Make Way for Tomorrow

Leo McCarey

T. alt.: The Years Are So Long; T. it.: Cupo tramonto; Sog.: Dal romanzo The Years Are So Long di Josephine Lawrence; Scen.: Vina Delmar; F.: William C. Mellor; Mo.: LeRoy Stone; Scgf.: Hans Drier, Bernard Herzbrun, A.E. Freudman; Mu.: George Antheil, Victor Young, Boris Morros; Su.: Don Johnson, Walter Oberst; Int.: Victor Moore (Barkley Cooper), Beulah Bondi (Lucy Cooper), Thomas Mitchell (George Cooper), Maurice Moscovitch (Max Rubens); Prod.: Adolph Zukor, Leo McCarey per Paramount Pictures; Pri. pro.: 9 maggio 1937 35mm. D.: 91’. Bn. 

info_outline
T. it.: Italian title. T. int.: International title. T. alt.: Alternative title. Sog.: Story. Scen.: Screenplay. F.: Cinematography. M.: Editing. Scgf.: Set Design. Mus.: Music. Int.: Cast. Prod.: Production Company. L.: Length. D.: Running Time. f/s: Frames per second. Bn.: Black e White. Col.: Color. Da: Print source

Film Notes

Make Way for Tomorrow is almost the same exact story as Yasujiro Ozu’s Tokyo Monogatari: a story about feeling like a stranger with one’s own children, old age and the possibility of death. It was John Ford’s favorite film, and it was also McCarey’s favorite personal work – which is not saying little, considering that during that same decade he directed Duck Soup, The Awful Truth and Love Affair.
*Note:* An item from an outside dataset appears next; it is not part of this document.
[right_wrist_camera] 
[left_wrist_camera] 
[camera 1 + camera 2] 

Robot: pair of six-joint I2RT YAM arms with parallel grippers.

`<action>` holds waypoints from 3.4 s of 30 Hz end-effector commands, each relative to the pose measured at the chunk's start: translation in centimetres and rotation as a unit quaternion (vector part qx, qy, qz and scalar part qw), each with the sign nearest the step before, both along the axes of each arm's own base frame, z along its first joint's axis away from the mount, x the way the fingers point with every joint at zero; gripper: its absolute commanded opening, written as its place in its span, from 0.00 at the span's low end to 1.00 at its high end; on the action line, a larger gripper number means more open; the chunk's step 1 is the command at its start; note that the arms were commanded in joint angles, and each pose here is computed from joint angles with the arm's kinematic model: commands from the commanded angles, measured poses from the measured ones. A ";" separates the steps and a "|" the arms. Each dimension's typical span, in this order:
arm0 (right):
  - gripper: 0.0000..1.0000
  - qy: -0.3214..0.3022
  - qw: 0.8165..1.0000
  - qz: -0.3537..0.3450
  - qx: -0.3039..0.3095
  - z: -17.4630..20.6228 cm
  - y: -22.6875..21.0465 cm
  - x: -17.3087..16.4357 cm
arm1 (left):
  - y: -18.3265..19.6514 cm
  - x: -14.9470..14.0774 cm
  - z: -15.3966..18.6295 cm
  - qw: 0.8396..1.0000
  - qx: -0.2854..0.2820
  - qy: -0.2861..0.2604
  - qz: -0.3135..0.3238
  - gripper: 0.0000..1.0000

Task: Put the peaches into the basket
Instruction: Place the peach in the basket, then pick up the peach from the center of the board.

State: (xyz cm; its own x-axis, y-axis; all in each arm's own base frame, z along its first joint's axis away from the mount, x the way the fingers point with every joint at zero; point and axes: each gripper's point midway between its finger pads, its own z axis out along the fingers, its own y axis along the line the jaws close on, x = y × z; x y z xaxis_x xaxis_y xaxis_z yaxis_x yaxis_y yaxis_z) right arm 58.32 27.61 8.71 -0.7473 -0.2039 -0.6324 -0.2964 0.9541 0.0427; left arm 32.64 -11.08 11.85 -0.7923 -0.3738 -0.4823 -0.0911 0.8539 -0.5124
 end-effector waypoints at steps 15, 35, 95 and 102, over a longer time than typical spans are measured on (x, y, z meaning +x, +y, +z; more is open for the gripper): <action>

An old couple is forced to separate. They are nothing more than an embarrassment to their children, even if they are not aware of it, or at least they do not want to admit it: they behave with humility and graciousness. Performing polite gestures and cold reasoning are basic elements of everyday life, and probably no one has studied them like Leo McCarey. A rather courageous move is the way he lets the old couple’s not very diplomatic behavior become offensive. They become annoying and irritating to the point of being cruel and vulgar. The few gags accentuate the social drama of the generational gap: what is it like being old and intimidated in a society of superficial efficacy and simulated haste? Time is like a protagonist in this drama. At first it takes the form of boredom: the old couple no longer checks the time, silence, non-events – and their life looks this way from the point of view of the neurotic middle age. Then time becomes denser in the last half-hour. The old couple has just five hours to see each other and say goodbye to their children. The story ends on a station platform. The husband is on the train, and the wife stays behind in the station. They both know that this is their last goodbye and the final scene of their life together. The departure is like a small death. Words are not needed, but he says that every moment was like a party, the simplest expression of the meaning of love to be found in film. The final scene is a wonderful example of what Jean Renoir meant when he said “Leo McCarey understood human beings – perhaps better than anyone else in Hollywood”.